One of eight men who sued Manchester City for abuse at the hands of former pedophile scout Barry Bennell criticized the club for not apologizing.
The men are claiming damages from the club in Superior Court, as they say Bennell was a city employee at the time of the abuse. The city denies that was the case.
Ian Ackley, who has waived his right to anonymity, told a judge in a written statement: ‘I feel completely spent by Manchester City. They have completely exhausted me. The lack of an apology from Manchester City has always been a frustration because it was widely known that Bennell would effectively feed the teams to Manchester City and had a close relationship with them.
One of Barry Bennell’s victims (pictured) criticized Manchester City for lack of apology
Ian Ackley, who has waived his right to anonymity, said he would have been a First Division footballer “with a chance to play for England” had he not been abused by Bennell.
“They have indicated that they want to resolve things, but this is contradicted by their actions,” Judge Johnson heard.
“I am amazed at how long the process has been and at the club’s lack of openness and cooperation. I don’t understand why they take the position they are taking, it has lasted so long, it is something I want to leave behind.
“It feels like my whole life is in limbo, I want to move my life forward, I feel very trapped. I want them to apologize and finally acknowledge what happened. ”
Ackley, who has been diagnosed with PTSD, said he would have been a First Division footballer “with a chance to play for England” had he not been abused by Bennell.
He played for both Manchester United and Rochdale but failed to deliver on the promise he had shown and walked away from professional football at the age of 17.
Ackley said that Bennell approached his father when he was nine years old, introduced himself as Manchester City’s Northwest Regional Scout, and also had a business card showing this.
Eight men, all in their 40s and 50s, say Bennell abused them and are suing the senior club.
The men are claiming damages from the club in Superior Court, as they say Bennell was a city employee at the time of the abuse.

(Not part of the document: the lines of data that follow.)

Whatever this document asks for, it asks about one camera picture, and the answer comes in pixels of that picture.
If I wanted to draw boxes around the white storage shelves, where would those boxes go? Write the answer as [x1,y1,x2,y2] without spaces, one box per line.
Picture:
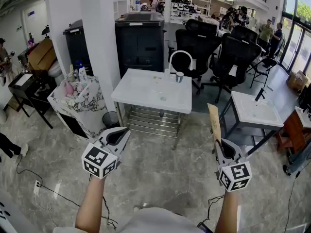
[170,0,212,18]

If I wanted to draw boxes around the glass window wall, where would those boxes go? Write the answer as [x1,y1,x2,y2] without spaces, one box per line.
[279,0,311,75]

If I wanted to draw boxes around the pink bath item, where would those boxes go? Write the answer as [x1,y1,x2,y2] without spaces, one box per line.
[64,83,75,98]

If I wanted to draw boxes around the white curved faucet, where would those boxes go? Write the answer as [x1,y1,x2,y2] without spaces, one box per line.
[164,50,194,81]

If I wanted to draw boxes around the black table white top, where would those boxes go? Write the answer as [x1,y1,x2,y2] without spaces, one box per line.
[8,72,53,130]

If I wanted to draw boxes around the person's left forearm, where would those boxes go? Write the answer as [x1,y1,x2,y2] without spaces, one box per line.
[75,175,106,233]

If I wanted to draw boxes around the white counter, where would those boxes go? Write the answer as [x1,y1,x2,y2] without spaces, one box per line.
[0,190,54,233]

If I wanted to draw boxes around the black floor cable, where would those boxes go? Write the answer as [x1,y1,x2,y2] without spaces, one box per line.
[16,154,81,207]

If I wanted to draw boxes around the large cardboard box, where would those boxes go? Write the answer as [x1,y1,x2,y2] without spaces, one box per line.
[26,37,58,72]

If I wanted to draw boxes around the black wire waste bin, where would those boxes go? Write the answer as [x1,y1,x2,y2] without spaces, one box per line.
[102,111,121,129]

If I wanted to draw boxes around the black washbasin frame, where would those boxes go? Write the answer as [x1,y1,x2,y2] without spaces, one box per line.
[218,98,280,156]

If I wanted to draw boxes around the white pump bottle blue cap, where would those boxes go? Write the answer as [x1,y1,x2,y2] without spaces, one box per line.
[76,61,88,83]

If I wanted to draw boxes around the brown wooden stand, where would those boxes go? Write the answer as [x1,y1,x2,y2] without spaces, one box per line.
[276,109,311,153]

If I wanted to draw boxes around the person's right forearm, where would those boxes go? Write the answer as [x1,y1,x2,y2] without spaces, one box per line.
[215,190,240,233]

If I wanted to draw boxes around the black faucet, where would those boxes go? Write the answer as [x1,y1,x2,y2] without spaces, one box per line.
[254,87,267,103]

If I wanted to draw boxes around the small white washbasin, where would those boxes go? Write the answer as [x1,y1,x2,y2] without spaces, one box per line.
[230,90,284,131]

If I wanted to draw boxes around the white toilet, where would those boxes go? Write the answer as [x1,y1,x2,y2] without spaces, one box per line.
[47,59,63,85]

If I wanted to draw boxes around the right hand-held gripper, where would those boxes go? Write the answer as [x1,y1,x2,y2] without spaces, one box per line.
[215,139,253,193]

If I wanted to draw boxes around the large black cabinet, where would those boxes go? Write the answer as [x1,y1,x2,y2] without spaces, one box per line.
[114,11,166,79]

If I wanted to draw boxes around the person's grey shirt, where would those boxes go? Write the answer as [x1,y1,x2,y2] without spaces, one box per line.
[52,207,215,233]

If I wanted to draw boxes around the small cardboard box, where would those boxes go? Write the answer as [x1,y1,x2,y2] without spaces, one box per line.
[286,70,310,91]

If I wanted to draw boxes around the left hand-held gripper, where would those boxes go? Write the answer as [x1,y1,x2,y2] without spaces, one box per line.
[81,127,131,180]

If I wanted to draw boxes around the marble pattern cabinet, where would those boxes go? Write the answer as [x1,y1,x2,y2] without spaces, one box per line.
[47,75,109,140]

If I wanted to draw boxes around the black folding chair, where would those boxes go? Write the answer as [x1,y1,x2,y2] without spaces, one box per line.
[246,57,278,89]

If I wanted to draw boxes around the tan scraper board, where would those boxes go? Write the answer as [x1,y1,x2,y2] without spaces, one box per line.
[207,103,222,144]

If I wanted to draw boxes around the narrow black cabinet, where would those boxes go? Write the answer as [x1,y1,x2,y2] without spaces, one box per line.
[63,19,94,76]

The former player, who said he had trained with Sheffield United at the age of eight, added that he later played for one of Bennell’s youth teams and often took him to train at City’s Platt Lane training ground, with City coaches.
He added that players sometimes wore City uniforms and that, at one point, he turned down an offer to try out with Aston Villa.
The judge heard how Bennell abused Ackley for three years, and Representative James Counsell QC told the judge that the repeated attacks “ affected him psychologically and, unsurprisingly, he became disillusioned with football. ”
“I think he would have had a similar career to Paul Lake, who played for Manchester City and England as a central midfielder,” Ackley wrote in his witness statement.
“He was left-handed, but he could use both feet well and he was very fast. The abuse affected my concentration during games and slowly but surely burdened my confidence, which in turn affected my form, which affected my confidence, a vicious cycle, until I ended up being a shadow of my old self.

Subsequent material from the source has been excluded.